> On 1 Aug 2020, at 00:03, Stefano Stabellini <sstabell...@kernel.org> wrote:
>
> On Fri, 31 Jul 2020, Bertrand Marquis wrote:
>> Sorry missed some points in my previous answer.
>>
>>> On 30 Jul 2020, at 22:50, Julien Grall <jul...@xen.org> wrote:
>>>
>>> Hi Bertrand,
>>>
>>> To avoid extra work on your side, I would recommend to wait a bit before
>>> sending a new version.

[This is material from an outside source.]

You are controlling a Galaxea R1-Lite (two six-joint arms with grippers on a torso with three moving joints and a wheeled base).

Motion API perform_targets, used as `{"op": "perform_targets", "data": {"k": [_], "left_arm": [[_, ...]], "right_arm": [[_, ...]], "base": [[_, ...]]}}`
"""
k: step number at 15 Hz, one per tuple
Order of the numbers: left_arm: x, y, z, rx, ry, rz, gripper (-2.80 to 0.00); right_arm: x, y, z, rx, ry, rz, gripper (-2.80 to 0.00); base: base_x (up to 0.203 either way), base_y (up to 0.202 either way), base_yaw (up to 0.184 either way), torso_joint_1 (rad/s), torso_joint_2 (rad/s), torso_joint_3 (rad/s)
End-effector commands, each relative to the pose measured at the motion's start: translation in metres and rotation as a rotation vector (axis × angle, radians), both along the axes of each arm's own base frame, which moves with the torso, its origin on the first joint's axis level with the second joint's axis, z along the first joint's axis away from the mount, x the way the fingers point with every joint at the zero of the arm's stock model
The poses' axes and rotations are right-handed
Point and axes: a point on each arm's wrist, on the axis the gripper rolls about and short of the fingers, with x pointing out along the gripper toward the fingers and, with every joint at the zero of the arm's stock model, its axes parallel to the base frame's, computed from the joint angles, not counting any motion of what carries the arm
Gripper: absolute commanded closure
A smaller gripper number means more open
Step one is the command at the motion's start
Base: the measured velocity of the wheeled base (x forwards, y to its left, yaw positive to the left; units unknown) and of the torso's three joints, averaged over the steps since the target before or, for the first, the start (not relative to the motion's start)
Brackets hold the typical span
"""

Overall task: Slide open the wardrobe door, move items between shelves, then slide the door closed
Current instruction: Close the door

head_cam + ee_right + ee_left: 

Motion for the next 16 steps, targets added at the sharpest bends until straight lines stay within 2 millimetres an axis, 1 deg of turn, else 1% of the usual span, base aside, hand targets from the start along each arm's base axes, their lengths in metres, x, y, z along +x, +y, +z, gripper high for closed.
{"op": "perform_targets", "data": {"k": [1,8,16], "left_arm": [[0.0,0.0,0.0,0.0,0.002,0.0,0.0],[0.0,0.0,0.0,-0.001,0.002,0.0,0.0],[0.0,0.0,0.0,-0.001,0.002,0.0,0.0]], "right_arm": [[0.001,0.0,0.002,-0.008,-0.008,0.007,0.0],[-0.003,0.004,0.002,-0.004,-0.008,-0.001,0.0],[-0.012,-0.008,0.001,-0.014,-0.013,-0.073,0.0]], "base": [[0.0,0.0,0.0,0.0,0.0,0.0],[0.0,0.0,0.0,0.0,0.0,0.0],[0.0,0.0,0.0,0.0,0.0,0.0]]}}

It would be good to at least settle the conversation
>>> in v2 regarding the approach taken.
>>>
>>> On 30/07/2020 11:24, Bertrand Marquis wrote:
>>>> At the moment on Arm, a Linux guest running with KTPI enabled will
>>>> cause the following error when a context switch happens in user mode:
>>>> (XEN) p2m.c:1890: d1v0: Failed to walk page-table va 0xffffff837ebe0cd0
>>>> The error is caused by the virtual address for the runstate area
>>>> registered by the guest only being accessible when the guest is running
>>>> in kernel space when KPTI is enabled.

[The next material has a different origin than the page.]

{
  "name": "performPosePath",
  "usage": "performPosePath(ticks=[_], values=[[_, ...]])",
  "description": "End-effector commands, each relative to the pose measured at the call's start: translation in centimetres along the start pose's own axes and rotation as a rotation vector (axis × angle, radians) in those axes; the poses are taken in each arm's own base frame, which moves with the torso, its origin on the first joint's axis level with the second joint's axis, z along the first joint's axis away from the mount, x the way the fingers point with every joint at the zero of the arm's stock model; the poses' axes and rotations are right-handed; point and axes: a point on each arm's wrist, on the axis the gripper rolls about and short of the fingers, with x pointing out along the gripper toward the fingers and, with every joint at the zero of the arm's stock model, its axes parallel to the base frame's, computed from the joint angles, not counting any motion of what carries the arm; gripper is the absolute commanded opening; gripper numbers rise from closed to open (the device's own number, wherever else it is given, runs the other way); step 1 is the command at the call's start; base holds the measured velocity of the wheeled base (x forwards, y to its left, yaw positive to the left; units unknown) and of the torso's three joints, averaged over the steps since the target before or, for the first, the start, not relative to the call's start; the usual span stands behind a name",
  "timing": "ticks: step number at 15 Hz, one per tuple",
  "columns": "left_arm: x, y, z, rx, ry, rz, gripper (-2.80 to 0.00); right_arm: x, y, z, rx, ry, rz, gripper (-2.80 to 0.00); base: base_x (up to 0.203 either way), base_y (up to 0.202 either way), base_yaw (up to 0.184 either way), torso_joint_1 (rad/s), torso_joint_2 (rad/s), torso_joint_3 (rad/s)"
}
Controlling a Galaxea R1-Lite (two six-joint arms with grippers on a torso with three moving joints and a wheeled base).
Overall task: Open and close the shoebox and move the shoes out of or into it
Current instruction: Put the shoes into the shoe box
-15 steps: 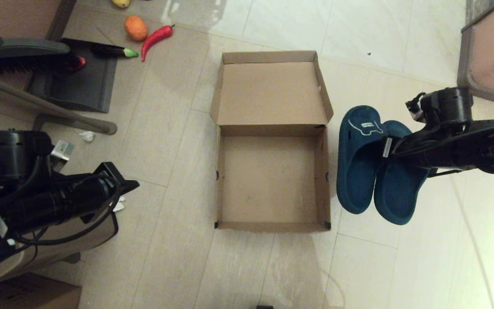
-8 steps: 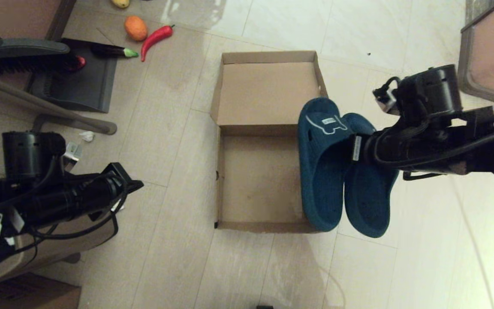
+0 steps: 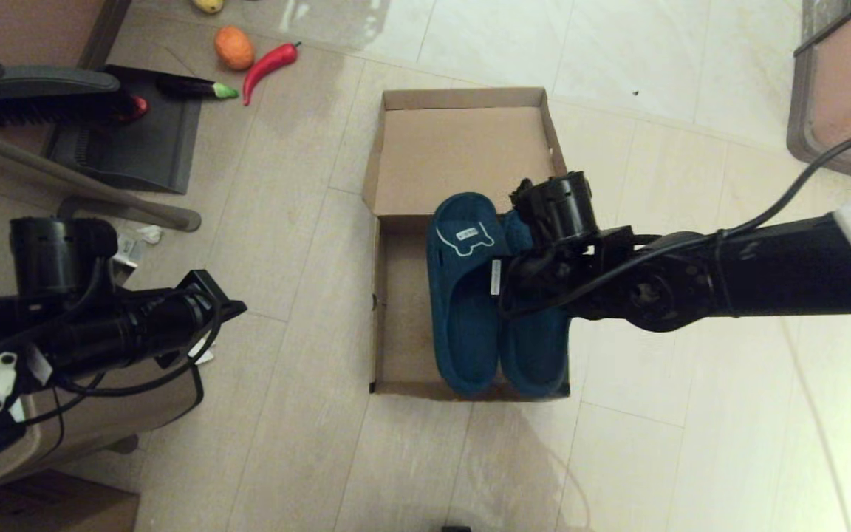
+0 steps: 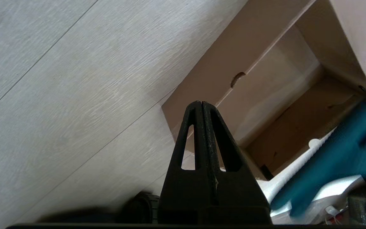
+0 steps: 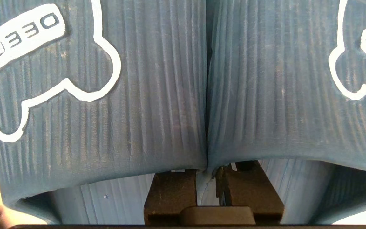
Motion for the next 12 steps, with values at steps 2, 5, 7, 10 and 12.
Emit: performPosePath(ticks=[2, 5, 7, 10, 12], values=[[0.0, 0.0, 0.0, -0.003, -0.002, -0.001, -2.8, 4.1, 1.4, -2.4, -0.033, 0.031, -0.016, -2.8, 0.0, 0.0, 0.0, 0.0, 0.0, 0.0], [-0.3, 0.1, -0.1, -0.004, -0.001, 0.002, -2.8, 5.8, 1.7, -3.2, -0.05, 0.031, -0.038, -2.8, 0.0, 0.0, 0.0, 0.0, 0.0, 0.0], [-0.4, 0.3, -0.3, -0.007, 0.003, 0.008, -2.8, 6.5, 1.9, -3.7, -0.049, 0.024, -0.038, -2.8, 0.0, 0.0, 0.0, 0.0, 0.0, 0.0], [-0.5, 0.4, -0.3, -0.007, 0.001, 0.009, -2.8, 7.5, 2.3, -3.7, -0.019, -0.052, -0.012, -2.8, 0.0, 0.0, 0.0, 0.0, 0.0, 0.0], [-0.7, 0.4, -0.2, -0.008, -0.004, 0.01, -2.8, 8.1, 2.4, -4.2, -0.026, -0.062, -0.009, -2.8, 0.0, 0.0, 0.0, 0.0, 0.0, 0.0]])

>>>> To solve this issue, this patch is doing the translation from virtual
>>>> address to physical address during the hypercall and mapping the
>>>> required pages using vmap. This is removing the conversion from virtual
>>>> to physical address during the context switch which is solving the
>>>> problem with KPTI.
>>>
>>> To echo what Jan said on the previous version, this is a change in a stable
>>> ABI and therefore may break existing guest. FAOD, I agree in principle with
>>> the idea. However, we want to explain why breaking the ABI is the *only*
>>> viable solution.
>>>
>>> From my understanding, it is not possible to fix without an ABI breakage
>>> because the hypervisor doesn't know when the guest will switch back from
>>> userspace to kernel space. The risk is the information provided by the
>>> runstate wouldn't contain accurate information and could affect how the
>>> guest handle stolen time.
>>>
>>> Additionally there are a few issues with the current interface:
>>> 1) It is assuming the virtual address cannot be re-used by the userspace.

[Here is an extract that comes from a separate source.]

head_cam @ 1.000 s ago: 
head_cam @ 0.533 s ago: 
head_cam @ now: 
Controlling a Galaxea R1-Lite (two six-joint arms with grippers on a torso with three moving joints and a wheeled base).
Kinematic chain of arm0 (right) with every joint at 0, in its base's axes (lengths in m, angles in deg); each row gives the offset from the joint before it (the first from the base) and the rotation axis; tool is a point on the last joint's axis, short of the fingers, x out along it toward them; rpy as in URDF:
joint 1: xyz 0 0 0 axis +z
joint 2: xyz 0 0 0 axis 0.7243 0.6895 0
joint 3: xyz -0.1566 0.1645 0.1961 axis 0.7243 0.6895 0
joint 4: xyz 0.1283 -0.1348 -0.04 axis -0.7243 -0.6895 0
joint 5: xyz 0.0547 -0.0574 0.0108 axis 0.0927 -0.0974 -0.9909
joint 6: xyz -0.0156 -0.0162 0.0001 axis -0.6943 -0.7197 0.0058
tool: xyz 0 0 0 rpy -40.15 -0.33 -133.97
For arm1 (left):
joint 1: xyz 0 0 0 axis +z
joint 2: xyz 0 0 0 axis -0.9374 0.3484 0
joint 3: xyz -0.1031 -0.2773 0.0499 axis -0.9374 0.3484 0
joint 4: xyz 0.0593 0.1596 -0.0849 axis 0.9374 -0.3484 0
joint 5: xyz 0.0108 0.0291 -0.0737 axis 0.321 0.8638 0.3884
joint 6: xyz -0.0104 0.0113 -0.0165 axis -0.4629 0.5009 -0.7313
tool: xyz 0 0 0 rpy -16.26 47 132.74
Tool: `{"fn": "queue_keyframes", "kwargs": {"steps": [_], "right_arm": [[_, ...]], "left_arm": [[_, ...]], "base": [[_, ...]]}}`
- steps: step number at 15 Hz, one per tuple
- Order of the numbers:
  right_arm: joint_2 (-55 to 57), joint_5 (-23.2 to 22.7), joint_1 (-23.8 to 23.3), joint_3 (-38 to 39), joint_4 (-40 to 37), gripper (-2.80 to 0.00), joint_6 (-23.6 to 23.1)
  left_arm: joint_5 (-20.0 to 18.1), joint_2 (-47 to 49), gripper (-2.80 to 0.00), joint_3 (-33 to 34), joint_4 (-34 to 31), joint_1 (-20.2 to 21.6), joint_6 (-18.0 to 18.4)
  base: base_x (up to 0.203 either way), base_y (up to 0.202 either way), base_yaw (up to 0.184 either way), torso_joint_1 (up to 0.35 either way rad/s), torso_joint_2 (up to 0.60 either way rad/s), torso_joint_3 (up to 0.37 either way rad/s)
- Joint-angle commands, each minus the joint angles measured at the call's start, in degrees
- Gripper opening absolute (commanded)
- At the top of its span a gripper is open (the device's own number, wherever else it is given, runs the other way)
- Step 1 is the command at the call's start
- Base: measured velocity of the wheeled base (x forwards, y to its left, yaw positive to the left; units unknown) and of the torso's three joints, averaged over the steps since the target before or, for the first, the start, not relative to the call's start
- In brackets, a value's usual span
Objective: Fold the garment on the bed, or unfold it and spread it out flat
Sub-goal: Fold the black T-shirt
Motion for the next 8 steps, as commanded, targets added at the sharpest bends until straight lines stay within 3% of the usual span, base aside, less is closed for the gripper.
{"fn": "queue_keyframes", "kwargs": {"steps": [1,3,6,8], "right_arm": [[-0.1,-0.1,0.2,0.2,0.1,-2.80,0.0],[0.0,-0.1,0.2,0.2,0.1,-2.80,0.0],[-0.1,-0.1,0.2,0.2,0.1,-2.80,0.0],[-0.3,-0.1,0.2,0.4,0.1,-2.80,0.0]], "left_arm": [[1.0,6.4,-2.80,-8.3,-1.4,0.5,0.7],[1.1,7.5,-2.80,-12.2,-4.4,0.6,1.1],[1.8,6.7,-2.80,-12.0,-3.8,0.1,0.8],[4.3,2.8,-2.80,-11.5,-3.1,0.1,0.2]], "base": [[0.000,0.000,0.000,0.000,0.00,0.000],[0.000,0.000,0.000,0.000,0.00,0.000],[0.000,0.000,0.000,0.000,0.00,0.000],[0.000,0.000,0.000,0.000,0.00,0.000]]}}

>>> Thanksfully Linux have a split address space. But this may change with KPTI
>>> in place.
>>> 2) When update the page-tables, the guest has to go through an invalid
>>> mapping. So the translation may fail at any point.
>>>
>>> IOW, the existing interface can lead to random memory corruption and
>>> inacurracy of the stolen time.
>>>
>>>> This is done only on arm architecture, the behaviour on x86 is not
>>>> modified by this patch and the address conversion is done as before
>>>> during each context switch.
>>>> This is introducing several limitations in comparison to the previous
>>>> behaviour (on arm only):
>>>> - if the guest is remapping the area at a different physical address Xen
>>>> will continue to update the area at the previous physical address. As
>>>> the area is in kernel space and usually defined as a global variable this
>>>> is something which is believed not to happen. If this is required by a
>>>> guest, it will have to call the hypercall with the new area (even if it
>>>> is at the same virtual address).
>>>> - the area needs to be mapped during the hypercall. For the same reasons
>>>> as for the previous case, even if the area is registered for a different
>>>> vcpu. It is believed that registering an area using a virtual address
>>>> unmapped is not something done.
>>>
>>> This is not clear whether the virtual address refer to the current vCPU or
>>> the vCPU you register the runstate for. From the past discussion, I think
>>> you refer to the former. It would be good to clarify.
>>>
>>> Additionally, all the new restrictions should be documented in the public
>>> interface. So an OS developper can find the differences between the
>>> architectures.
>>>
>>> To answer Jan's concern, we certainly don't know all the guest OSes
>>> existing, however we also need to balance the benefit for a large majority
>>> of the users.
>>>
>>> From previous discussion, the current approach was deemed to be acceptable
>>> on Arm and, AFAICT, also x86 (see [1]).
>>>
>>> TBH, I would rather see the approach to be common. For that, we would an
>>> agreement from Andrew and Jan in the approach here. Meanwhile, I think this
>>> is the best approach to address the concern from Arm users.
>>>
>>>> inline functions in headers could not be used as the architecture
>>>> domain.h is included before the global domain.h making it impossible
>>>> to use the struct vcpu inside the architecture header.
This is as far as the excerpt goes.